Spamtraps are not the problem

When you go to the doctor, do you want the doctor to treat your symptoms or do you want the doctor to give you treatment for the disease that is causing the symptoms?

If you’re like most people, the answer will be “I want the doctor to treat the disease.”

In my line of work, though, the answer that I get when talking with customers who have been listed by Spamhaus or other largely spamtrap-driven lists that they want to deal with the symptom rather than the disease.

What are the characteristics of spamtraps?

Spamtraps generally have two characteristics:

  1. Spamtraps accept all messages. There’s a possibility that this first commonality might, in fact, have some exceptions, but they tend to be very few and far between. We’ll talk about those later, but for our purposes, you should assume that spamtraps will accept any messages sent to them.
  2. Spamtraps are passive. With the exception of the Lashback Unsubscribe Blacklist ​(Lashback LLC 2016)​, spamtraps do not tend to end up on any particular entity’s list as a result of a deliberate action taken by the trap’s owner. No matter if we’re talking about typo traps or email addresses scraped off of a webpage, the presence of a spamtrap is not an indication of some action taken by the trap network’s owner.

The problem or the symptom?

A common response when someone discovers that their list has spamtraps on it is to want to find and eliminate the spamtraps. The usual request is to just suppress bounces and see if that fixes the problem. Unfortunately, since spamtraps receive mail, eliminating bounces will do nothing to get rid of the traps.

More than that, though, just trying to eliminate the spamtraps will do nothing to take care of the reason why the spamtraps were there to begin with. Since spamtraps tend not to enter a list as a result of any action taken by the list’s owner, they should be taken as a symptom of a different, deeper problem.

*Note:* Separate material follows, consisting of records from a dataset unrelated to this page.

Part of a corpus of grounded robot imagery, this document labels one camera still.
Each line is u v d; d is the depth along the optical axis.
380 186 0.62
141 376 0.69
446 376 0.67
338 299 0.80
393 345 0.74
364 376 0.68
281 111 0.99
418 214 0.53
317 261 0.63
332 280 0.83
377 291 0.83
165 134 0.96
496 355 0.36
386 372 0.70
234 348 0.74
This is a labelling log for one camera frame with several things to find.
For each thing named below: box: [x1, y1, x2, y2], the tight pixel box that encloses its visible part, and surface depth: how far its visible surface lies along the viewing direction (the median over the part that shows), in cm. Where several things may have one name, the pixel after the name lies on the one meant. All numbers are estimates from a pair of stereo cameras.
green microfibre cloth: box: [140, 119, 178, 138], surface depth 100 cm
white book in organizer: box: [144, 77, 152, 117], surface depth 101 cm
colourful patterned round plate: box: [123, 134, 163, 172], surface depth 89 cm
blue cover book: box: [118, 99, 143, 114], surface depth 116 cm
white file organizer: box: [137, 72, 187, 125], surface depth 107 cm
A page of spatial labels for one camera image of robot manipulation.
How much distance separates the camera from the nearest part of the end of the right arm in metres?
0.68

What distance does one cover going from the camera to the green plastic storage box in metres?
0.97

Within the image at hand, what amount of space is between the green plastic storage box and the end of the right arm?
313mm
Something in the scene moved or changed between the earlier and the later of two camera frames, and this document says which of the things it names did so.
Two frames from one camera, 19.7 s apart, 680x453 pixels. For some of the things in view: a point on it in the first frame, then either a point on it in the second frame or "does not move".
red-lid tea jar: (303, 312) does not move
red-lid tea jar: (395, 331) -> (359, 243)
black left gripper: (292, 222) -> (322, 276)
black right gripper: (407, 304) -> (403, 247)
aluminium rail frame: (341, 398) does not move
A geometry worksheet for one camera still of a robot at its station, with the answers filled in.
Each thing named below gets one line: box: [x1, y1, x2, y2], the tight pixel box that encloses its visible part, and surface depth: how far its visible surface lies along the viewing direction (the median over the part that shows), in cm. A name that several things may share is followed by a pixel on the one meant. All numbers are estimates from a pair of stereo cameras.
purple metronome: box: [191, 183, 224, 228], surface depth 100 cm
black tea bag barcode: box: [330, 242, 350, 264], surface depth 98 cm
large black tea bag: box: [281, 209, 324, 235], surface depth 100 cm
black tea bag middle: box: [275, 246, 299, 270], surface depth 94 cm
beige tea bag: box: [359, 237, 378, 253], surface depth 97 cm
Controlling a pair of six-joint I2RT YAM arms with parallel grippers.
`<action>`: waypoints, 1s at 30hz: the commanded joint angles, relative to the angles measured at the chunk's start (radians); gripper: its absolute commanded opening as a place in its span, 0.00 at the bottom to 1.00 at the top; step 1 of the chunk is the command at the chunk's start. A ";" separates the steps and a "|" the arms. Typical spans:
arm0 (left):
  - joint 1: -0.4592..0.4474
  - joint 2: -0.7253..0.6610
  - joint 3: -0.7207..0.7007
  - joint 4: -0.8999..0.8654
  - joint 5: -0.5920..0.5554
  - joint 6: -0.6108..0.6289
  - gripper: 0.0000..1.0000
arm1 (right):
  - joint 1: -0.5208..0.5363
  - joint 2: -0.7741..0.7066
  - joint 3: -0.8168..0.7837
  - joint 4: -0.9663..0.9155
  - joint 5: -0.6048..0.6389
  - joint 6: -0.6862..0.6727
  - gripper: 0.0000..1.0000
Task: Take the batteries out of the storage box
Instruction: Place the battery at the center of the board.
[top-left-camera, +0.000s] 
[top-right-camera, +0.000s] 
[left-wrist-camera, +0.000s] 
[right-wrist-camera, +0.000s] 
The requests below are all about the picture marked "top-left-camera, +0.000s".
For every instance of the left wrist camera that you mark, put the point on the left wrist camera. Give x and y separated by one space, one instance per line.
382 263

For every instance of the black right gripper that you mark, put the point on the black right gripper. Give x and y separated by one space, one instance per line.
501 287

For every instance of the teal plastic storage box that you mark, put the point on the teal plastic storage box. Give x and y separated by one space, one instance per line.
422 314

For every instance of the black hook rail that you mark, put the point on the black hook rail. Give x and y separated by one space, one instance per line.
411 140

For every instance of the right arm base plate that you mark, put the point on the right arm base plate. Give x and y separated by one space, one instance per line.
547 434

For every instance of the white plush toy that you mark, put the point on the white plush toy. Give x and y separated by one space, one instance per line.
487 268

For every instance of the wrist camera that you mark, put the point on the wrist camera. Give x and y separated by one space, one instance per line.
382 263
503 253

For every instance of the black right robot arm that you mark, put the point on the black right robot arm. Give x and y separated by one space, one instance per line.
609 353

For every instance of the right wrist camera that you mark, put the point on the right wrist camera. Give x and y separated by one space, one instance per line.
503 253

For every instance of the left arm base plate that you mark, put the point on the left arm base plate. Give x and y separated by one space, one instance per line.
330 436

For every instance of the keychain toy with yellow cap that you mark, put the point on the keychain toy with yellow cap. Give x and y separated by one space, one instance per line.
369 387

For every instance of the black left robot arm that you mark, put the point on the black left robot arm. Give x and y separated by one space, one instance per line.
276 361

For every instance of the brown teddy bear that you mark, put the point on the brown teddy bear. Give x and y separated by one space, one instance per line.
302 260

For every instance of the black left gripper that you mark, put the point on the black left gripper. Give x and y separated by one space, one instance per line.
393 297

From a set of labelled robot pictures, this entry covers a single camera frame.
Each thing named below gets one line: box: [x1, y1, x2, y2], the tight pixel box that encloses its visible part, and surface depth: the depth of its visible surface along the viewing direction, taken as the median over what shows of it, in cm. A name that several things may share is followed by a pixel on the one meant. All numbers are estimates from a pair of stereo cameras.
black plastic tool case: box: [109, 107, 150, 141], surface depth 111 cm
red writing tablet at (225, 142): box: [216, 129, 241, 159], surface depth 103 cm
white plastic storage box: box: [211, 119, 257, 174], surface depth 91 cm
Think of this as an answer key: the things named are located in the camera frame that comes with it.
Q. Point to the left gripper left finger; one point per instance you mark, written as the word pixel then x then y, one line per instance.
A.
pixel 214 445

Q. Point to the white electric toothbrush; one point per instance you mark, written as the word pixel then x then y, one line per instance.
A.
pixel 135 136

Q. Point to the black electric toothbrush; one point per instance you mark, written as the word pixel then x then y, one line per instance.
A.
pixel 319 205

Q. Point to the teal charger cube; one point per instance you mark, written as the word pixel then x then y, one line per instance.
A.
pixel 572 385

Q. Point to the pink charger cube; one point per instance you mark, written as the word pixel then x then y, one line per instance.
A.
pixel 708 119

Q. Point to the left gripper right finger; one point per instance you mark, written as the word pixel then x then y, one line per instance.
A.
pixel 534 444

Problems with acquisition or hygiene

Spamtraps tend to indicate problems with either list acquisition or list hygiene. Many spamtraps tend to show up on different lists at different points in time. This generally indicates that the address is being purchased either through a list append or a data purchase or rental. Spamtrap operators will carefully watch for how a trap is spread and may even ask for assistance in identifying the source of the list purchase so that they can track what a vendor does with the data.

Other traps, especially typo traps and repurposed traps, are more indicative of list hygiene issues. If data is not validated during collection, then the list is liable to have issues with bad data being put in and then used. Additionally, old, unused lists can sit there stale long enough for the entire conditioning period mentioned in my last post to come and go without noticing and acting upon bounces ​(Chandler 2020)​.


Next time, we will discuss how to handle spamtraps on a list. But, the long and short of today’s post is that people need to stop assuming that discovering and then eliminating a spamtrap will solve all of their problems. The presence of a spamtrap tells you that there are issues which need careful consideration and resolution.


  1. Chandler, Mickey. 2020. “What Is a Spamtrap?” Spamtacular. February 10, 2020.
  2. Lashback LLC. 2016. “Lashback Unsubscribe Blacklist.” Lashback. 2016.